Problem details:
The data below is to be copied exactly, line by line.

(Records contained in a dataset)
###
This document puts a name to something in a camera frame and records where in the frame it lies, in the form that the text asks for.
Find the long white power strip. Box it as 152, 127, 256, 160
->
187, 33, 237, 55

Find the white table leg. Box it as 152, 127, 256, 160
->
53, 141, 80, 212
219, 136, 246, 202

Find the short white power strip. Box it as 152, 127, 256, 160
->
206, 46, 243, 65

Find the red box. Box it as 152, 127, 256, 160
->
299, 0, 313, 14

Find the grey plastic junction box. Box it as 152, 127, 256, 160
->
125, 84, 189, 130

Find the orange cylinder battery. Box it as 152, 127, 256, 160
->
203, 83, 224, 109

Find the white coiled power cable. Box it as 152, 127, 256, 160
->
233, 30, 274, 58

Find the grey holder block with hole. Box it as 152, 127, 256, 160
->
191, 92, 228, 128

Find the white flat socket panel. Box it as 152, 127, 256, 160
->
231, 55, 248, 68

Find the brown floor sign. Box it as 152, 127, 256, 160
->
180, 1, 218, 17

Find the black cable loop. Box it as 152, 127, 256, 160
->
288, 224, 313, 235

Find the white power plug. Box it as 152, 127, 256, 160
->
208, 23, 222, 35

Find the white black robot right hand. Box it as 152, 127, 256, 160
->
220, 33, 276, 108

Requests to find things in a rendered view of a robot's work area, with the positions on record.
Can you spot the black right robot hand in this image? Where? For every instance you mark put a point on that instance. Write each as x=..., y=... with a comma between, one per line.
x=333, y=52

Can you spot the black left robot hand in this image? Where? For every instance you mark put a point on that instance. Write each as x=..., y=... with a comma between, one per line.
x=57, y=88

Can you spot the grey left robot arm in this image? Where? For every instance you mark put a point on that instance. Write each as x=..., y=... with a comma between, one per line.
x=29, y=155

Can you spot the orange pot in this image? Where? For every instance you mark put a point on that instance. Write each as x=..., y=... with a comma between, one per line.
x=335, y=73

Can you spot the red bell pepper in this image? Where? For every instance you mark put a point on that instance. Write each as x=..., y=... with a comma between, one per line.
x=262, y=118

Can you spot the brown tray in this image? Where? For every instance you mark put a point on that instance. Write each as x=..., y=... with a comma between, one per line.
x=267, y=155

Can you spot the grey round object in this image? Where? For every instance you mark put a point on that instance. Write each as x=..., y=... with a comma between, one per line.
###
Answer for the task:
This document puts a name to something in a camera frame and records where in the frame it lies, in the form that the text asks for.
Find the long white power strip. Box it as 152, 127, 256, 160
->
187, 33, 237, 55

Find the white table leg. Box it as 152, 127, 256, 160
->
53, 141, 80, 212
219, 136, 246, 202

Find the short white power strip. Box it as 152, 127, 256, 160
->
206, 46, 243, 65

Find the red box. Box it as 152, 127, 256, 160
->
299, 0, 313, 14

Find the grey plastic junction box. Box it as 152, 127, 256, 160
->
125, 84, 189, 130

Find the orange cylinder battery. Box it as 152, 127, 256, 160
->
203, 83, 224, 109

Find the white coiled power cable. Box it as 152, 127, 256, 160
->
233, 30, 274, 58

Find the grey holder block with hole. Box it as 152, 127, 256, 160
->
191, 92, 228, 128

Find the white flat socket panel. Box it as 152, 127, 256, 160
->
231, 55, 248, 68

Find the brown floor sign. Box it as 152, 127, 256, 160
->
180, 1, 218, 17

Find the black cable loop. Box it as 152, 127, 256, 160
->
288, 224, 313, 235

Find the white power plug. Box it as 152, 127, 256, 160
->
208, 23, 222, 35

Find the white black robot right hand. Box it as 152, 127, 256, 160
->
220, 33, 276, 108

Requests to find things in a rendered view of a robot's work area, with the positions on record.
Can you spot the black right robot hand in this image? Where? For every instance you mark put a point on that instance. Write each as x=..., y=... with a comma between, one per line.
x=333, y=52

Can you spot the black left robot hand in this image? Where? For every instance you mark put a point on that instance. Write each as x=..., y=... with a comma between, one per line.
x=57, y=88

Can you spot the grey left robot arm in this image? Where? For every instance you mark put a point on that instance. Write each as x=..., y=... with a comma between, one per line.
x=29, y=155

Can you spot the orange pot in this image? Where? For every instance you mark put a point on that instance. Write each as x=..., y=... with a comma between, one per line.
x=335, y=73

Can you spot the red bell pepper in this image? Where? For every instance you mark put a point on that instance. Write each as x=..., y=... with a comma between, one per line.
x=262, y=118

Can you spot the brown tray in this image? Where? For every instance you mark put a point on that instance. Write each as x=..., y=... with a comma between, one per line.
x=267, y=155

Can you spot the grey round object in this image? Where? For every instance you mark put a point on that instance. Write each as x=..., y=... with a comma between, one per line.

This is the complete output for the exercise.